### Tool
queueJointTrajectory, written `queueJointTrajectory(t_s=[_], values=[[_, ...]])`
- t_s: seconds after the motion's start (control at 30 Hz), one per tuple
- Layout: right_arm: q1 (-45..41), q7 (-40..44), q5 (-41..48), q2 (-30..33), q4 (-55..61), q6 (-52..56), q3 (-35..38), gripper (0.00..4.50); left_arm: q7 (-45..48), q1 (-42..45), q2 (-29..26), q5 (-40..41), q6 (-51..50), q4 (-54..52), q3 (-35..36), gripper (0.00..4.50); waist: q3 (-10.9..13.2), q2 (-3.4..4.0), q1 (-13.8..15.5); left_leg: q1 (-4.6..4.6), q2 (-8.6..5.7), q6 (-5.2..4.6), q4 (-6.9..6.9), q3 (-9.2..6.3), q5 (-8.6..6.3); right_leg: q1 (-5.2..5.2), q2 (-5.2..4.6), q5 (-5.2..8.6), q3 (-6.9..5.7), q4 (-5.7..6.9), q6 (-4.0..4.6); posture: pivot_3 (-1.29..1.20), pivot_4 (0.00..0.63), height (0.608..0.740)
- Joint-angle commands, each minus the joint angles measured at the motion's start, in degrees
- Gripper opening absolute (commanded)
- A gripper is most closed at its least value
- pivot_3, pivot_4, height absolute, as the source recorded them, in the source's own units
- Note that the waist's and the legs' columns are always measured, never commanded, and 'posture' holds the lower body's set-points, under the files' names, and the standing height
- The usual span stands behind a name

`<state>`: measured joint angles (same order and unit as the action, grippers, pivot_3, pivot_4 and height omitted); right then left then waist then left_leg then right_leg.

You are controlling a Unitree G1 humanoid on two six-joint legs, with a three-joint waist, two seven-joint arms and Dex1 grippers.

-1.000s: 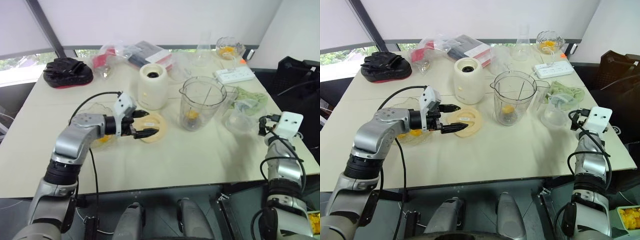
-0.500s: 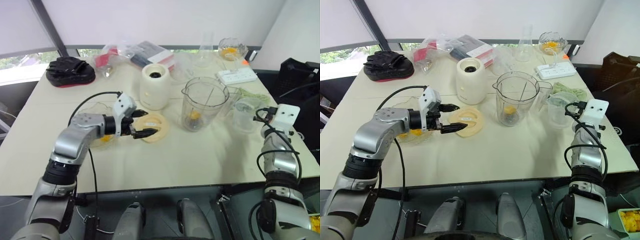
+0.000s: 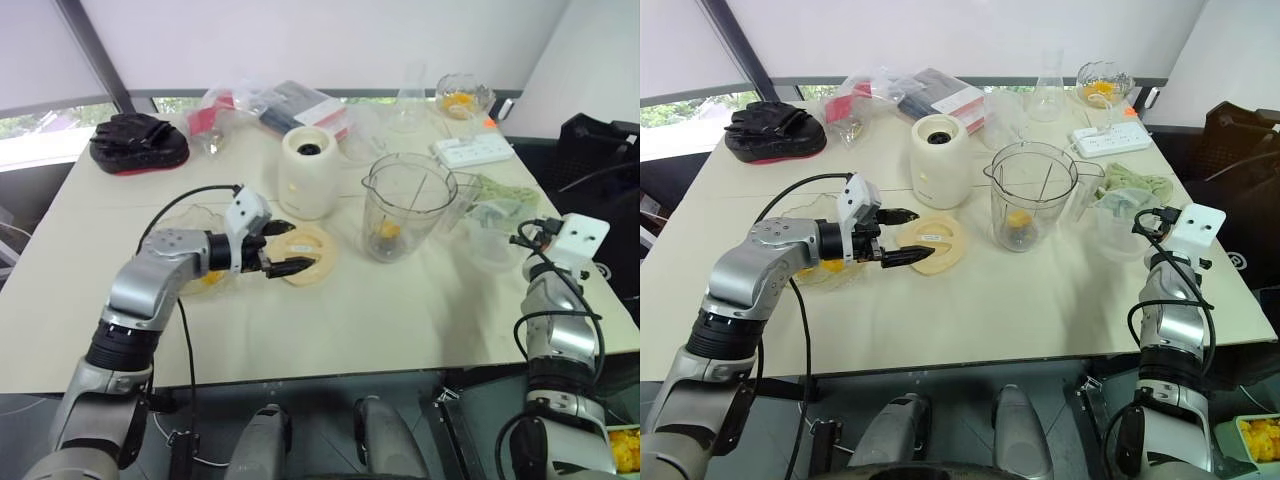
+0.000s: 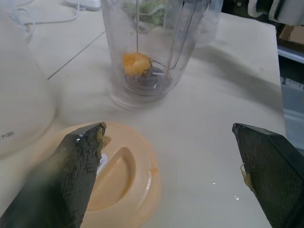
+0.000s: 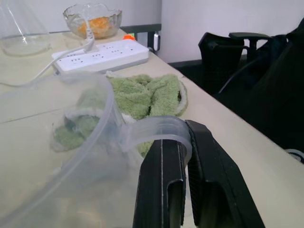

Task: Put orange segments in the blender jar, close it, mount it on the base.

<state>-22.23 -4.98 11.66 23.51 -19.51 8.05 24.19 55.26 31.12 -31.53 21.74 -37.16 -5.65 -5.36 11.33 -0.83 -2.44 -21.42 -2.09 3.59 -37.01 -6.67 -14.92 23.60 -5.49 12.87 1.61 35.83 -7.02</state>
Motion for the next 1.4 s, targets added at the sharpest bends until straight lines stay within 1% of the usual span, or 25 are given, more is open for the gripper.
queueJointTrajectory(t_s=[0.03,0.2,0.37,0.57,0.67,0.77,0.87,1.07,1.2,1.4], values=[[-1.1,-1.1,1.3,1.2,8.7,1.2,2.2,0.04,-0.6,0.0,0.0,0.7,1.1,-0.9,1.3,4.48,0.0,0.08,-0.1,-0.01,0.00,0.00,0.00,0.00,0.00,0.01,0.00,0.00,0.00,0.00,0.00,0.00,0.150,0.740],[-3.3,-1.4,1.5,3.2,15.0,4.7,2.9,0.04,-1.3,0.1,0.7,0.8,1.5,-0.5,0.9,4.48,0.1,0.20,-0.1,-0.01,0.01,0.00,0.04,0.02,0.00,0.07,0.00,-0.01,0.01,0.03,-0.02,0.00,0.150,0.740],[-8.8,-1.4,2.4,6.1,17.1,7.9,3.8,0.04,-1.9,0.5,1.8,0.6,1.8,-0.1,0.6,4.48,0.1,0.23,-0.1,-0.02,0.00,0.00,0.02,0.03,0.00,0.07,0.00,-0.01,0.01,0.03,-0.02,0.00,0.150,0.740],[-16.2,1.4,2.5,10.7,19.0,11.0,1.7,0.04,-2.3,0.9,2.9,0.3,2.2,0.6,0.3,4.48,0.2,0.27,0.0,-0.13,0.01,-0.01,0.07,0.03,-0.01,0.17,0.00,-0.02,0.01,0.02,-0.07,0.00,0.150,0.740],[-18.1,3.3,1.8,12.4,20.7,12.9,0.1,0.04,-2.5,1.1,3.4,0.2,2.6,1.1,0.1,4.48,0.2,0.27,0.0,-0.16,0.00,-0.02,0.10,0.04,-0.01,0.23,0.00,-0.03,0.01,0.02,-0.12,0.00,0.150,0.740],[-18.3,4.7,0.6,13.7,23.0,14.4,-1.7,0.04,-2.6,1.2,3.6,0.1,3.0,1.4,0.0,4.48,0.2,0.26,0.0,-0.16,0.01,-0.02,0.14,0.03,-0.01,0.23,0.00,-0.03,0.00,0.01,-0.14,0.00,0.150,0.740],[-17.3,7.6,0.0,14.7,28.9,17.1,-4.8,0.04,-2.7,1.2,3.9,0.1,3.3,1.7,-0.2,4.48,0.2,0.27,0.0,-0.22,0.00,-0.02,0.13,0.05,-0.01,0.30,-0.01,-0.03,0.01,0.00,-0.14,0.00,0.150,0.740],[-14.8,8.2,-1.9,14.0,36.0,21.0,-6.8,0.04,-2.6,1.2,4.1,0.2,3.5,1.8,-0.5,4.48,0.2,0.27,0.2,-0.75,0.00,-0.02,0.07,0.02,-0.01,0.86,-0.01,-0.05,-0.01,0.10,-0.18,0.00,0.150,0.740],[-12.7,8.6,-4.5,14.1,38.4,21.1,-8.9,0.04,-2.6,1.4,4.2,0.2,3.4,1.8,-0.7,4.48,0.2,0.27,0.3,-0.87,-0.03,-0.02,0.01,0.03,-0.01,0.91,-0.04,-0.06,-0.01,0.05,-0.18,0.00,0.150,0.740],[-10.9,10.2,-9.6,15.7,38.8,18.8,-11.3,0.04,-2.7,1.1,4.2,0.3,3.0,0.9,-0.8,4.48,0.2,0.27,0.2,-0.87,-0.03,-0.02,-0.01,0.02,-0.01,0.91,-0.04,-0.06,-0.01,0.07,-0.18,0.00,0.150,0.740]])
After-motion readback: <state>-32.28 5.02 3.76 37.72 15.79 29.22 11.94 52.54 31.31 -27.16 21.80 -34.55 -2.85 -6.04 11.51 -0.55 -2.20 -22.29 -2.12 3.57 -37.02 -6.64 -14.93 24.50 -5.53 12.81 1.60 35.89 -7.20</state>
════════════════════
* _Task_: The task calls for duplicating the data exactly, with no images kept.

* _Task result_:
### Tool
queueJointTrajectory, written `queueJointTrajectory(t_s=[_], values=[[_, ...]])`
- t_s: seconds after the motion's start (control at 30 Hz), one per tuple
- Layout: right_arm: q1 (-45..41), q7 (-40..44), q5 (-41..48), q2 (-30..33), q4 (-55..61), q6 (-52..56), q3 (-35..38), gripper (0.00..4.50); left_arm: q7 (-45..48), q1 (-42..45), q2 (-29..26), q5 (-40..41), q6 (-51..50), q4 (-54..52), q3 (-35..36), gripper (0.00..4.50); waist: q3 (-10.9..13.2), q2 (-3.4..4.0), q1 (-13.8..15.5); left_leg: q1 (-4.6..4.6), q2 (-8.6..5.7), q6 (-5.2..4.6), q4 (-6.9..6.9), q3 (-9.2..6.3), q5 (-8.6..6.3); right_leg: q1 (-5.2..5.2), q2 (-5.2..4.6), q5 (-5.2..8.6), q3 (-6.9..5.7), q4 (-5.7..6.9), q6 (-4.0..4.6); posture: pivot_3 (-1.29..1.20), pivot_4 (0.00..0.63), height (0.608..0.740)
- Joint-angle commands, each minus the joint angles measured at the motion's start, in degrees
- Gripper opening absolute (commanded)
- A gripper is most closed at its least value
- pivot_3, pivot_4, height absolute, as the source recorded them, in the source's own units
- Note that the waist's and the legs' columns are always measured, never commanded, and 'posture' holds the lower body's set-points, under the files' names, and the standing height
- The usual span stands behind a name

`<state>`: measured joint angles (same order and unit as the action, grippers, pivot_3, pivot_4 and height omitted); right then left then waist then left_leg then right_leg.

You are controlling a Unitree G1 humanoid on two six-joint legs, with a three-joint waist, two seven-joint arms and Dex1 grippers.

-1.000s: 
-0.500s: 
+0.000s: 
+0.000s: 
+0.000s: 

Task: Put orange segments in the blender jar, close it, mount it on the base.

<state>-22.23 -4.98 11.66 23.51 -19.51 8.05 24.19 55.26 31.12 -31.53 21.74 -37.16 -5.65 -5.36 11.33 -0.83 -2.44 -21.42 -2.09 3.59 -37.01 -6.67 -14.92 23.60 -5.49 12.87 1.61 35.83 -7.02</state>
Motion for the next 1.4 s, targets added at the sharpest bends until straight lines stay within 1% of the usual span, or 25 are given, more is open for the gripper.
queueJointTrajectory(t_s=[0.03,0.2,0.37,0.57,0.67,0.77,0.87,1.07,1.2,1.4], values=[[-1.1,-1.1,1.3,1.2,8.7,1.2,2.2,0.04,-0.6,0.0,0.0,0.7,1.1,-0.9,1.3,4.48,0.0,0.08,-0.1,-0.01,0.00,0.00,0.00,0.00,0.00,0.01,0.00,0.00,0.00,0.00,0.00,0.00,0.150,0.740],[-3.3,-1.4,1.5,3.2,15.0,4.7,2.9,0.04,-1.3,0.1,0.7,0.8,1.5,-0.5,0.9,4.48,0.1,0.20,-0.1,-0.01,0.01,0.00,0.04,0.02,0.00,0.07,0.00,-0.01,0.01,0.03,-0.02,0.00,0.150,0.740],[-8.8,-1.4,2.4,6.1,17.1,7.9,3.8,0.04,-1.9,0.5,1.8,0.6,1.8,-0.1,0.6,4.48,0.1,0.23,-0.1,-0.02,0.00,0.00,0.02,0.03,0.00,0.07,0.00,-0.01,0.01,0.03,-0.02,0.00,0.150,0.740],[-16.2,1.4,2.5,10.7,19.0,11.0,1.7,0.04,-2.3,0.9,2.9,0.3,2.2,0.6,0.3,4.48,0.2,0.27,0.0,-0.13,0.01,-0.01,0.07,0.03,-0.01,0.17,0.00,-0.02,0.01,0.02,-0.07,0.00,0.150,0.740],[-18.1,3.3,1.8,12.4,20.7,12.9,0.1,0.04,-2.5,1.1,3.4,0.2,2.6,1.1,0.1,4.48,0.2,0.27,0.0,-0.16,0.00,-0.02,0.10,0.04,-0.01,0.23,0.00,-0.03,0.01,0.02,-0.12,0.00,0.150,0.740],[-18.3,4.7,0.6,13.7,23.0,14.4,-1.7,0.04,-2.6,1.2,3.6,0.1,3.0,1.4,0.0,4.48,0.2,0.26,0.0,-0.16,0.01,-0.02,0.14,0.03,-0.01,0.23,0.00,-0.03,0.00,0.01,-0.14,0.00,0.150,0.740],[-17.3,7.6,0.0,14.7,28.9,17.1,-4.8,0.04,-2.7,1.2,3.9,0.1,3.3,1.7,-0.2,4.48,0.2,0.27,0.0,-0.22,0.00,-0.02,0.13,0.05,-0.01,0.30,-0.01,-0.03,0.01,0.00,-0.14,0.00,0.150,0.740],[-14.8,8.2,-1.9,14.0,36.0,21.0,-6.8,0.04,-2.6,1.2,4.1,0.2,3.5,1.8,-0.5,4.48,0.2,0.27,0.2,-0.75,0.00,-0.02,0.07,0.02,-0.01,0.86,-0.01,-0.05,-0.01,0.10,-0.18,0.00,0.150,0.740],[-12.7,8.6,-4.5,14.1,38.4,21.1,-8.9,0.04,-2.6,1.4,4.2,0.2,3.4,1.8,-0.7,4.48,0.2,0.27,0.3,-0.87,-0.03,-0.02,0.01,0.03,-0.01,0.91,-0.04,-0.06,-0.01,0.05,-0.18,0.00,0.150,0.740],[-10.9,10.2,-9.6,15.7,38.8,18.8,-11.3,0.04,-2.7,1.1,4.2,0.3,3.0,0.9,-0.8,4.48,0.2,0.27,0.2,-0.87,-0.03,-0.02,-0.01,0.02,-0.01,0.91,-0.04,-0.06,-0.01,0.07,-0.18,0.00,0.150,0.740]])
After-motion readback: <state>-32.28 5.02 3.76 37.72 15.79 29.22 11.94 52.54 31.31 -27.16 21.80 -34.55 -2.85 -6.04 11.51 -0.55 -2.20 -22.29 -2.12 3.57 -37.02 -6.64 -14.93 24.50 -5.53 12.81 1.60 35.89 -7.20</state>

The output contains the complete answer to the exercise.